Overview

Name: hugging-face-evaluation
Rating: 76
Author: huggingface

This skill adds structured evaluation results to HuggingFace model repositories using the .eval_results/ format.

What This Enables:

•Results appear on model pages with benchmark links
•Scores are aggregated into benchmark dataset leaderboards
•Community contributions via Pull Requests

Important

Evaluation PRs can only be opened on the Hugging Face Hub. They cannot be opened on the GitHub repository.

Version

3.0.0

Workflow Overview

The actual workflow uses:

•HF CLI (hf upload, hf download) for PR operations
•Manual YAML creation in /tmp/pr-reviews/
•check_prs.py script to check for existing PRs
•curl to fetch model cards and leaderboard data

See references/hf_cli_for_prs.md for detailed CLI instructions.

CRITICAL: Multiple Scores for One Benchmark

Models can have multiple scores for the same benchmark (with/without tools). Each variant MUST be in a separate file.

File Naming Convention

Condition	File Name	Notes Field
Default (no tools)	`hle.yaml`	None (omit notes)
With tools	`hle_with_tools.yaml`	`notes: "With tools"`

Notes Field Rules

•No tools = No notes field - Default assumption is "without tools"
•With tools = Add notes - Only add when tools ARE used
•Standardized format - Always use notes: "With tools" (capital W)

CORRECT:

yaml

# hle.yaml (no tools - DEFAULT)
- dataset:
    id: cais/hle
    task_id: hle
  value: 22.1
  source:
    url: https://huggingface.co/org/model
    name: Model Card
    user: username

yaml

# hle_with_tools.yaml (with tools)
- dataset:
    id: cais/hle
    task_id: hle
  value: 44.9
  source:
    url: https://huggingface.co/org/model
    name: Model Card
    user: username
  notes: "With tools"

INCORRECT:

yaml

notes: "Without tools"  # Don't add notes for default
notes: "w/ tools"       # Use standardized format
notes: "with tools"     # Capital W required

Core Workflow

Step 1: Check for Existing PRs

ALWAYS check before creating new PRs:

bash

uv run scripts/check_prs.py --repo-id "org/model-name"

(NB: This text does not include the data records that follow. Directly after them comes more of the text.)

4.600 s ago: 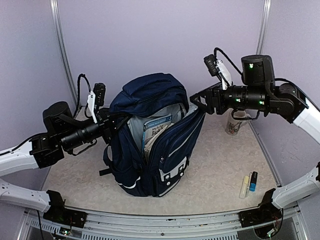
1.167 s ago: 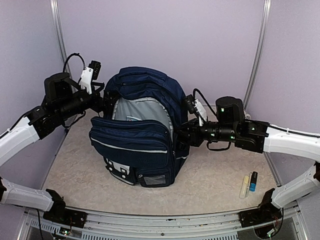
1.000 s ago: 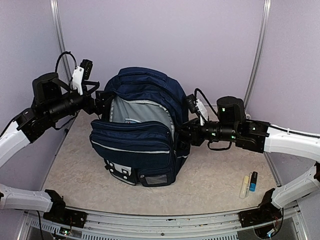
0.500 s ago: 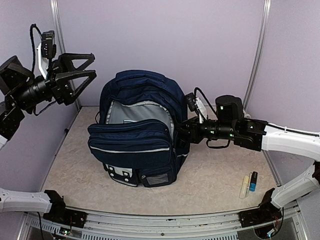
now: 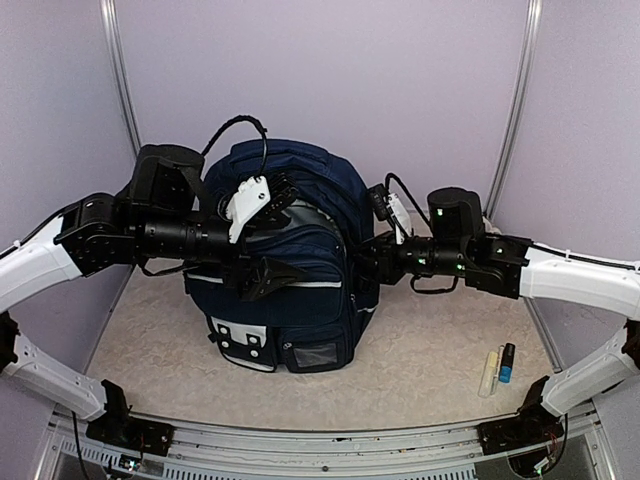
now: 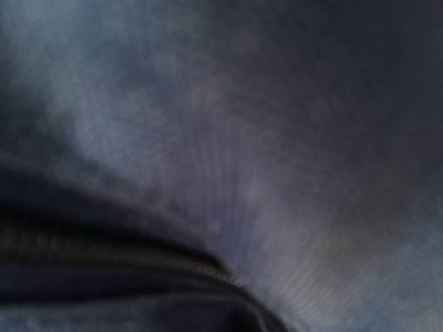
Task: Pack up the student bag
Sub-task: Pick up the pen from the center of the board, then place the pen in the lower front pocket of the bag.
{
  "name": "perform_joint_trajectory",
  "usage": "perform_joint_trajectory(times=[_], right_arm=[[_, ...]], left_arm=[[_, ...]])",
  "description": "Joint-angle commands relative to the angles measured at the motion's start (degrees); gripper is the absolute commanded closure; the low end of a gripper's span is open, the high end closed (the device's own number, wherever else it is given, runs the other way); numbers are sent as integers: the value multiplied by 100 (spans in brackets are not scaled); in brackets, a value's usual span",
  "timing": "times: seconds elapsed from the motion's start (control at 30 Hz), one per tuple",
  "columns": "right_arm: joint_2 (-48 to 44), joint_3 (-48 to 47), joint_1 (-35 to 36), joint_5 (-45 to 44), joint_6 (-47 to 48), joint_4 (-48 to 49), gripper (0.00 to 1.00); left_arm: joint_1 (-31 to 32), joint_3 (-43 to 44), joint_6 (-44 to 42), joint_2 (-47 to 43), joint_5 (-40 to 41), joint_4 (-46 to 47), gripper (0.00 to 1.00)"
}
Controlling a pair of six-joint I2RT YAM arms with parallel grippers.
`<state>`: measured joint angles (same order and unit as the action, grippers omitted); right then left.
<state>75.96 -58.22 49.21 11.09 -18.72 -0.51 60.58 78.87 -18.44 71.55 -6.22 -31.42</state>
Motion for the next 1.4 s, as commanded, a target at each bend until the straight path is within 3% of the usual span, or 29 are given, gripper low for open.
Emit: perform_joint_trajectory(times=[0.0,0.03,0.1,0.17,0.23,0.37,0.47,0.6,0.8,1.1,1.23,1.37], right_arm=[[-83,-109,-99,196,231,-75,100],[-135,-109,-96,270,288,-102,96],[-276,-109,-97,311,408,-184,86],[-491,-100,-102,246,563,-327,71],[-747,-47,-99,101,744,-486,59],[-1368,412,-93,104,1302,-599,54],[-1741,818,49,253,1536,-619,64],[-1983,1618,497,644,1798,139,73],[-1322,2004,894,236,1929,828,80],[-611,1967,911,-705,2112,1471,73],[-470,1921,911,-735,2210,1546,67],[-339,1826,907,-559,2244,1573,75]], left_arm=[[-6,-93,-506,-40,661,-151,12],[-18,-174,-530,-103,603,-65,19],[-35,-277,-559,-223,401,61,44],[-45,-393,-603,-363,157,161,75],[-53,-555,-615,-513,67,326,99],[-64,-619,-559,-604,-70,371,100],[-55,-638,-570,-610,-125,420,100],[-55,-666,-569,-588,-213,479,100],[-22,-629,-507,-505,-217,500,100],[79,-642,-473,-581,-187,461,100],[108,-658,-487,-613,-224,469,100],[121,-652,-518,-594,-226,486,100]])
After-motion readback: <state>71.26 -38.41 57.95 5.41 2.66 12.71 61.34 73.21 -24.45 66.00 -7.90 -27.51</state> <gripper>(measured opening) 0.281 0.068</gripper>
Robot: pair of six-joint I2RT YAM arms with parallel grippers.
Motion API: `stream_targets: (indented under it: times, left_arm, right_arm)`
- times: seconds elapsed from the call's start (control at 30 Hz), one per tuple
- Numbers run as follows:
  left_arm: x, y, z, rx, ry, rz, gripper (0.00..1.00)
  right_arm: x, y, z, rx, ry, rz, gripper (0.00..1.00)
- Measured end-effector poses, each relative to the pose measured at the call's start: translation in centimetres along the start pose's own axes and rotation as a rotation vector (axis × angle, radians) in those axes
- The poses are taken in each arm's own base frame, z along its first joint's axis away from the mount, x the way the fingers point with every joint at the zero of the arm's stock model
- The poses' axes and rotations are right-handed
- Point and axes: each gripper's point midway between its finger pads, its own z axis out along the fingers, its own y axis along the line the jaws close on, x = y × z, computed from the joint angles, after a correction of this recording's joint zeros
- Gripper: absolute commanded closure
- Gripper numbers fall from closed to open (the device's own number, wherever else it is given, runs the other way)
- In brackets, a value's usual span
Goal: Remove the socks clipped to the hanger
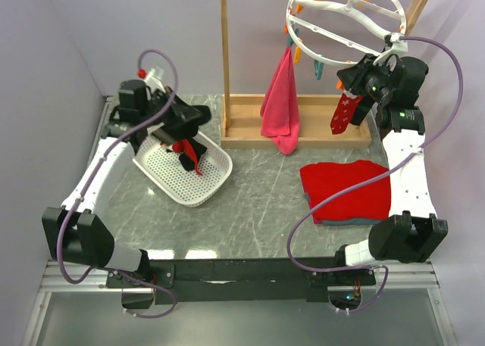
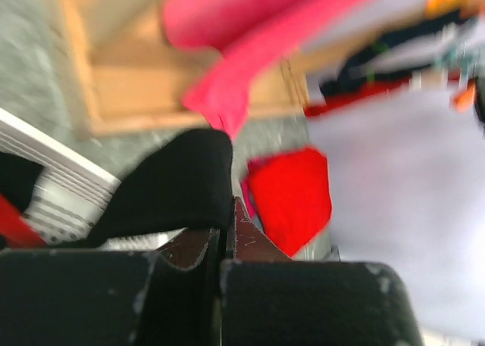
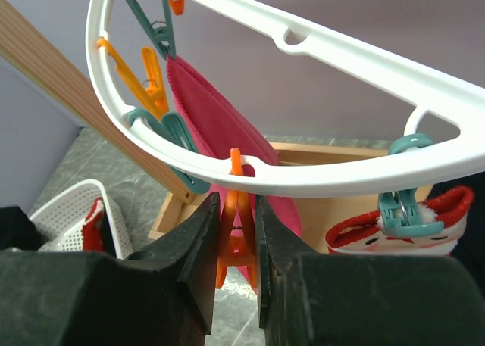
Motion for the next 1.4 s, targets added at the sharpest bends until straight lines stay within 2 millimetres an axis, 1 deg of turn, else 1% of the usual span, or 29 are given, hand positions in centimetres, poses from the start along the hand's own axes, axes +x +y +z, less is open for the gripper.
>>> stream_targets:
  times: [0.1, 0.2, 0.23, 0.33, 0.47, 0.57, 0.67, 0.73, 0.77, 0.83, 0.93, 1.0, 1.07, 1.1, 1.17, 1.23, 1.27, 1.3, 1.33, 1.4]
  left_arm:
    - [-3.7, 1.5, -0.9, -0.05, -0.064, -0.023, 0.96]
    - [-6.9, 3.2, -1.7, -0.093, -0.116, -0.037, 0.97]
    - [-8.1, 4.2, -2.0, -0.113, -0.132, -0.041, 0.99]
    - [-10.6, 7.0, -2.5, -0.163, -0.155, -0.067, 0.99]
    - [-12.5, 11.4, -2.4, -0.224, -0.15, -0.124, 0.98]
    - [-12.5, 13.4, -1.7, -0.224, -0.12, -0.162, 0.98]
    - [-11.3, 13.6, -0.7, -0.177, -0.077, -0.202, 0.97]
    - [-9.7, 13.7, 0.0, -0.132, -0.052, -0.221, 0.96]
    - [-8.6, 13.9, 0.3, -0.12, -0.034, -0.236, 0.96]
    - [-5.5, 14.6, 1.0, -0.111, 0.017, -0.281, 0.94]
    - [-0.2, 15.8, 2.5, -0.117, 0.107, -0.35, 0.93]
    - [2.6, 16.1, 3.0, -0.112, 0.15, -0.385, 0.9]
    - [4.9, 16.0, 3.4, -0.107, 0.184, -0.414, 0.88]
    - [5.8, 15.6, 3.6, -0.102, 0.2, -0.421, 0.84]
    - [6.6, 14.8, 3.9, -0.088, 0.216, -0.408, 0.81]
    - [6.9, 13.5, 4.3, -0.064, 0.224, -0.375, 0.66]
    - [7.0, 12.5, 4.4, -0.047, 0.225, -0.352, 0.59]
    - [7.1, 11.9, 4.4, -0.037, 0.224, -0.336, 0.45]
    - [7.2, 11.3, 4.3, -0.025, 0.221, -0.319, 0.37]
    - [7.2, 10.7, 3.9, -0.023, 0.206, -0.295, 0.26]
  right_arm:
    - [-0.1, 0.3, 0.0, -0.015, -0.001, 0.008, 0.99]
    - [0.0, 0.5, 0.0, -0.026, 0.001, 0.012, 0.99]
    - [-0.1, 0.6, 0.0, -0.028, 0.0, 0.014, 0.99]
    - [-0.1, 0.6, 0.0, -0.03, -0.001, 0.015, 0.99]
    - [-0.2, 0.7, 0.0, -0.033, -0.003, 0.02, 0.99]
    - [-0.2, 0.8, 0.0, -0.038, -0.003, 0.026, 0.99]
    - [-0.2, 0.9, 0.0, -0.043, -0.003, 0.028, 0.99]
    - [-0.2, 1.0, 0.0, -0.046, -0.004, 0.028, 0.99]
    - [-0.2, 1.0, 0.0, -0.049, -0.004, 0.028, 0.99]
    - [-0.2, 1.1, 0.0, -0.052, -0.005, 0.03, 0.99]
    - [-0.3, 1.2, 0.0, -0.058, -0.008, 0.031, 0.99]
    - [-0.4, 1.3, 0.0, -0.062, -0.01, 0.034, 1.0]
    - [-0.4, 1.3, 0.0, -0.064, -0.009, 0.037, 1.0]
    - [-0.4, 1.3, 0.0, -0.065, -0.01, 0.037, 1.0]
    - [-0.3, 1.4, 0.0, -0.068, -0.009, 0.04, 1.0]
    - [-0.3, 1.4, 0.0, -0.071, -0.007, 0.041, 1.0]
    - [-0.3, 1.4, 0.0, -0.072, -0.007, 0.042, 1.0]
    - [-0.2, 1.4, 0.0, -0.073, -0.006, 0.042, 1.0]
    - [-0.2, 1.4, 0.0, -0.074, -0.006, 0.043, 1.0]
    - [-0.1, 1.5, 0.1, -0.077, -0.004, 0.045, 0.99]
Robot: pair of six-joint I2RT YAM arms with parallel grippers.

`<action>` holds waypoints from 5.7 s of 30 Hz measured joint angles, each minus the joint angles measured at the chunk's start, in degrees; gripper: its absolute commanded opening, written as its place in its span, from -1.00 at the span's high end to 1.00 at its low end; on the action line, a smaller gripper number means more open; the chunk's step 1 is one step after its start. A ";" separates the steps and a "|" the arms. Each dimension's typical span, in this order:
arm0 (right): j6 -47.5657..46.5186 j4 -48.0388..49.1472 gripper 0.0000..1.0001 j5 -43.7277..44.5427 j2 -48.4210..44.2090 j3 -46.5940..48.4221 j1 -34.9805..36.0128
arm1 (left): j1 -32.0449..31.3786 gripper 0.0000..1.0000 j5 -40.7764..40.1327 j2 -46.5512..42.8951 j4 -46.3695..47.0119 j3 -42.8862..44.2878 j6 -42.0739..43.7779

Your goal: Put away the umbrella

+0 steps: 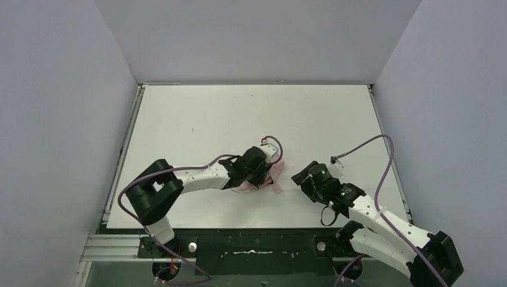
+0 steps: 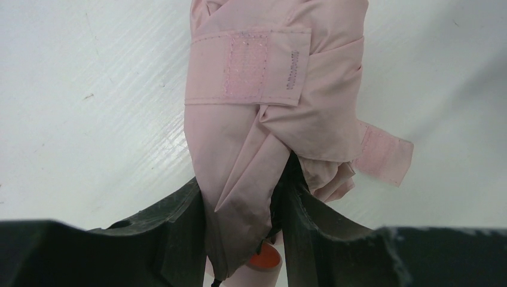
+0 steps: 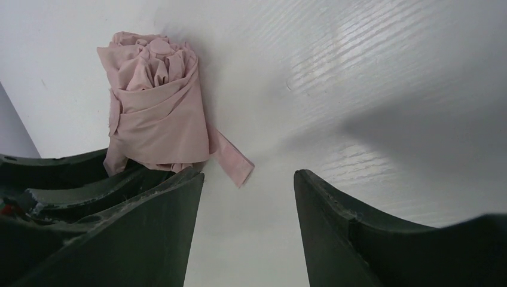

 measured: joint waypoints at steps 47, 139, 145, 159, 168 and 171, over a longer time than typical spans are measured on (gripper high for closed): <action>23.78 19.98 0.37 -5.51 19.10 -4.96 4.81 | -5.01 1.00 -9.92 2.45 -3.85 3.26 -8.20; -63.89 36.63 -0.28 -37.97 25.53 14.99 -26.64 | 6.05 1.00 19.71 -2.54 -4.48 -1.44 37.68; -70.14 44.13 -0.23 -52.37 32.37 15.98 -26.69 | 6.49 1.00 21.44 -2.99 -0.76 -3.45 38.47; -77.53 31.89 -0.33 -64.19 35.69 23.34 -24.52 | 7.63 1.00 23.54 -3.96 5.25 -6.97 39.41; -106.57 0.46 -0.42 -64.61 41.20 35.82 -14.05 | 7.89 1.00 24.44 -4.35 7.04 -8.17 40.83; -112.61 -5.79 -0.43 -65.11 44.44 37.51 -13.88 | 7.91 1.00 24.72 -4.74 7.85 -8.92 41.68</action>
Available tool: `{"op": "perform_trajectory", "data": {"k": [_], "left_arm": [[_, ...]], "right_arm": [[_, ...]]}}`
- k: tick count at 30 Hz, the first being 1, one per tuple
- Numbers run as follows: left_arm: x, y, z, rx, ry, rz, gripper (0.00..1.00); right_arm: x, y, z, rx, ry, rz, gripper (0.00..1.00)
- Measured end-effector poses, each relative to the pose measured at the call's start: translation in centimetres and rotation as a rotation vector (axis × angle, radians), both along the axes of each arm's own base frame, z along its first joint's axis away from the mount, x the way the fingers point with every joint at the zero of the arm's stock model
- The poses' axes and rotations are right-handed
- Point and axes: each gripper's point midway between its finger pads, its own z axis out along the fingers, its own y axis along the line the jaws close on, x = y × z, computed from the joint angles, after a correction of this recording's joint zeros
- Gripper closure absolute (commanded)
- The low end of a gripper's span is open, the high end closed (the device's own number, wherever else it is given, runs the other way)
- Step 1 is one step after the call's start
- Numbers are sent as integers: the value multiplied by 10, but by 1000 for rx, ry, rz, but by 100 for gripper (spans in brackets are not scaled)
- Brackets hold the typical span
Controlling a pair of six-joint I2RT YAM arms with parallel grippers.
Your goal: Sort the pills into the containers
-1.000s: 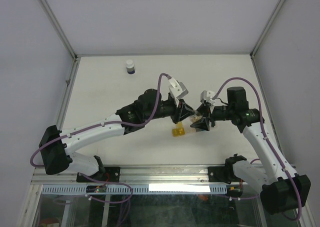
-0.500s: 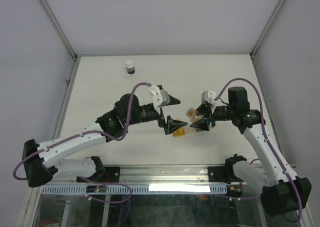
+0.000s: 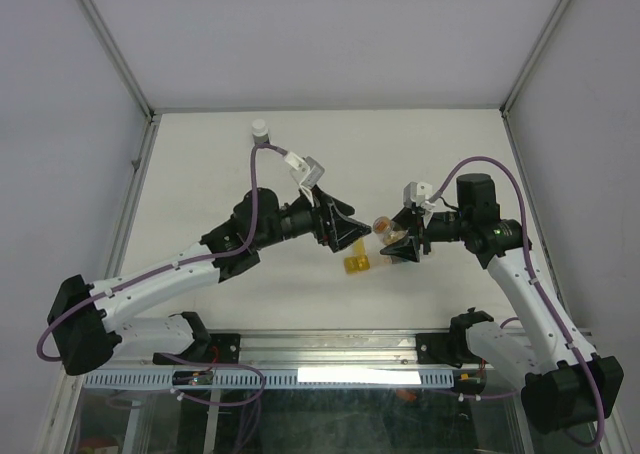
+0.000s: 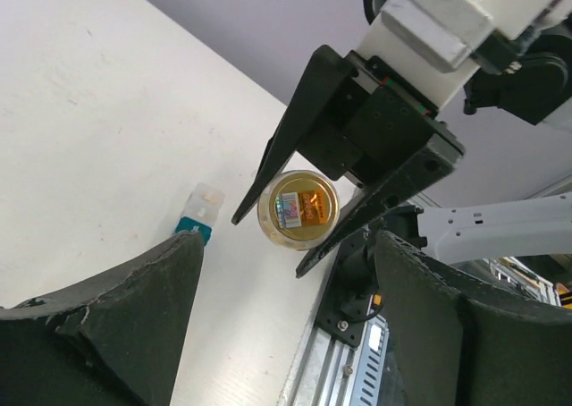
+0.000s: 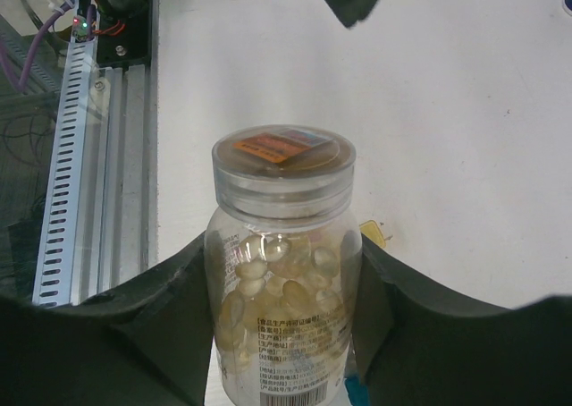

If PRs exist, update them instead of creating new ones.

Step 2: Fetch Model Card and Extract Scores

bash

# Get model README
curl -s "https://huggingface.co/org/model-name/raw/main/README.md" | grep -i -A10 "HLE\|GPQA\|MMLU"

Or use MCP tools:

code

mcp__hf-mcp-server__hub_repo_details
  repo_ids: ["org/model-name"]
  include_readme: true

Step 3: Create YAML File

bash

mkdir -p /tmp/pr-reviews/new-prs
cd /tmp/pr-reviews/new-prs

cat > hle.yaml << 'EOF'
- dataset:
    id: cais/hle
    task_id: hle
  value: 22.1
  date: '2026-02-03'
  source:
    url: https://huggingface.co/org/model-name
    name: Model Card
    user: burtenshaw
EOF

Step 4: Create PR

bash

hf upload org/model-name hle.yaml .eval_results/hle.yaml \
  --repo-type model --create-pr \
  --commit-message "Add HLE evaluation result"

Step 5: Get PR Number

bash

uv run scripts/check_prs.py --repo-id "org/model-name"

Updating Existing PRs

bash

# Download PR contents
hf download org/model-name --repo-type model \
  --revision refs/pr/<PR_NUMBER> \
  --include ".eval_results/*" \
  --local-dir /tmp/pr-reviews/model-pr<PR_NUMBER>

# Edit the YAML file, then upload
hf upload org/model-name /tmp/pr-reviews/updated.yaml .eval_results/hle.yaml \
  --repo-type model \
  --revision refs/pr/<PR_NUMBER> \
  --commit-message "Update evaluation result"

Deleting Files from PRs

Use Python API:

bash

uv run --with huggingface_hub python3 << 'EOF'
from huggingface_hub import HfApi
api = HfApi()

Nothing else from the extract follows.